A heated debate over the public dress of Muslim women has engulfed much of Europe’s consciousness after Cannes, the famous French Riviera beach town, first announced its ban on the “burkini” on July 28.
Twenty-five towns in France have followed the resort city’s lead, and public officials from Prime Minister Manuel Valls to National Front leader Marine Le Pen have further stoked the flames by lending their support to the controversial ban. A majority of the French public agrees, according to a recent survey conducted by Ifop that found 64 percent of respondents opposed the use of the swimwear.
While France may be the center of this debate, it is far from the only country in Europe that has taken a hostile position toward traditional Islamic covering, such as the hijab, which politicians often cite as an obstacle to assimilation and social cohesion. In Germany, where there has been rising public disquiet over the integration of the more than 1 million migrants that arrived in the country last year, Chancellor Angela Merkel’s governing conservative bloc is now eyeing a ban on full veils.
Members of Merkel’s coalition view full veils as incompatible with German society, but other politicians maintain that a sweeping ban would in fact inhibit integration.
At an August conference on combatting terrorism and bolstering security measures in Germany following a wave of attacks over the past year, German Interior Minister Thomas de Maizière proposed a partial ban on veils covering women’s faces.
“It doesn’t fit in with our open society. To show one’s face is crucial for communicating, for living together in our society and keeping it together,” de Maizière said at the conference.

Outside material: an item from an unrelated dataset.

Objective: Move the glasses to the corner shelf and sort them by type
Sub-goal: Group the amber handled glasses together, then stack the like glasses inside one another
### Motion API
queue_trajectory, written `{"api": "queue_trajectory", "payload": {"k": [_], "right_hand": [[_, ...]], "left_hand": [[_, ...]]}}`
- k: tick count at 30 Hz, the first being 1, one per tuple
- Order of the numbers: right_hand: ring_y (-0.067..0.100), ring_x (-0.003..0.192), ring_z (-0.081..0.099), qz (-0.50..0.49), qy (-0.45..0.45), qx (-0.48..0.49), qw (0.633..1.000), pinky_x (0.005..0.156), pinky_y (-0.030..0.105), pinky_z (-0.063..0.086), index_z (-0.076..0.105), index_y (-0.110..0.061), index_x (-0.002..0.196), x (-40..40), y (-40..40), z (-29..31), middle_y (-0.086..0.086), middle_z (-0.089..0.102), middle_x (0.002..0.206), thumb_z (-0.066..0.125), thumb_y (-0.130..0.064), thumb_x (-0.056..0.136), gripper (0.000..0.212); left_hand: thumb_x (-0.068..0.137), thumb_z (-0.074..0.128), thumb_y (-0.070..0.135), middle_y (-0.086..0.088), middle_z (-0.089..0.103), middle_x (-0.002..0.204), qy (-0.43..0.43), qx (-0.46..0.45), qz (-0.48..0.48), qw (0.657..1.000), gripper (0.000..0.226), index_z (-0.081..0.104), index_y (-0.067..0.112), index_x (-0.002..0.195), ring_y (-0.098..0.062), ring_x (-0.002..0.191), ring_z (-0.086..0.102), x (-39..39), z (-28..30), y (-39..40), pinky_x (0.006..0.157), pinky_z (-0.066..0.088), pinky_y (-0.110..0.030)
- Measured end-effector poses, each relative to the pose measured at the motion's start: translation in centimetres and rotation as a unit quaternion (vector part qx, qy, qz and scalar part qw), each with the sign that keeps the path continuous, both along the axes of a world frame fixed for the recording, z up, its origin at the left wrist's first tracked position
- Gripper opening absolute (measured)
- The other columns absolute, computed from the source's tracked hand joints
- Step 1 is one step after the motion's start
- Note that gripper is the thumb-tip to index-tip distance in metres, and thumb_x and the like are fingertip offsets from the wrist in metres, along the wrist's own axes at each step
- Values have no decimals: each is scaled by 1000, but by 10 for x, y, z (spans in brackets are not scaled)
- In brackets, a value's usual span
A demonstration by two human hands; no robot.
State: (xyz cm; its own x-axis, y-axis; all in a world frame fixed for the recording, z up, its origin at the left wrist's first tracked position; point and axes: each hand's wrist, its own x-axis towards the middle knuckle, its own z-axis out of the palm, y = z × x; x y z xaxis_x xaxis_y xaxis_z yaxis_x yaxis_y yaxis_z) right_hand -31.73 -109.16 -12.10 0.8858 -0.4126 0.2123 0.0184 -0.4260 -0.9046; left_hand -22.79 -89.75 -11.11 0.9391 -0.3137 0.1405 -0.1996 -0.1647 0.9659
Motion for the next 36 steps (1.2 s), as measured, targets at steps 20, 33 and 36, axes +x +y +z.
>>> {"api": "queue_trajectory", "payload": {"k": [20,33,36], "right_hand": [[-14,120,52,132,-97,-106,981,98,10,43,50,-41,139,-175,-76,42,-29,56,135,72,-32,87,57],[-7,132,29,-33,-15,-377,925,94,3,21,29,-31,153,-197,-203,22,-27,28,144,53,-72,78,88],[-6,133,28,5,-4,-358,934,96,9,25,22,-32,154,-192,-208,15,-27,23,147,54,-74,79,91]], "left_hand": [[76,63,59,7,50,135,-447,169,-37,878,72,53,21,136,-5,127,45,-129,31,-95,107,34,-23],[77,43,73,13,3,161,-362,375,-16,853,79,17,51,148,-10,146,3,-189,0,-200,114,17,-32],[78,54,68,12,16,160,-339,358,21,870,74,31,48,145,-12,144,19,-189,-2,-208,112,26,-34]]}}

The ban would be applied in courtrooms, administrative buildings, schools and universities, as well as behind the wheel of a car or at protests.
“In the areas where it serves a function to show one’s face, we want to make it a rule … and this means whoever breaks it must feel the consequences,” de Maizière added.
Days after the interior minister’s comments, an administrative court in the town of Osnabrück told an 18-year-old student that she could not wear an Islamic covering that leaves only her eyes exposed.
“The ruling’s outcome is right and welcome,” Christian Social Union member Stephan Mayer told HuffPost Germany.
Mayer said that legal processes would be necessary to regulate certain areas of public life.
“The idea that in the future girls will walk around German schools covered head-to-toe is absurd,” he said.
Burkhard Lischka, a member of the Social Democrats, disagrees. He tells HuffPost Germany that while he regards full veils as “a marker of exclusion,” he rejects the idea of a general ban on the garment.
“It’s in the interest of our children’s cosmopolitan, tolerant education for schools to be able to decide for themselves whether they’ll tolerate students wearing a full covering or not,” he said.
Germany’s Left Party is also speaking out in favor of letting schools make their own decisions about banning the burqa or niqab.
“Just as Christian schools get to decide if they’ll prohibit young ladies from wearing clothes that show their belly button, it’s within the realm of reason to let the leadership of private schools decide to reject the wearing of full-body covering,” Ulla Jelpke, the Left Party’s speaker for internal affairs, told HuffPost Germany.
“In the case of public schools, education and integration must remain the primary imperatives. I reject the idea of a unilateral legislative ban,” Jelpke said.
Green Party deputy Konstantin von Notz says that a burqa ban at schools will hinder, not help, integration.
“The way to integration beyond the burqa lies through education and emancipation, and sweeping bans inhibit that process,” von Notz stated.
“It doesn’t matter how big the veil is; people need access to education and success,” he said.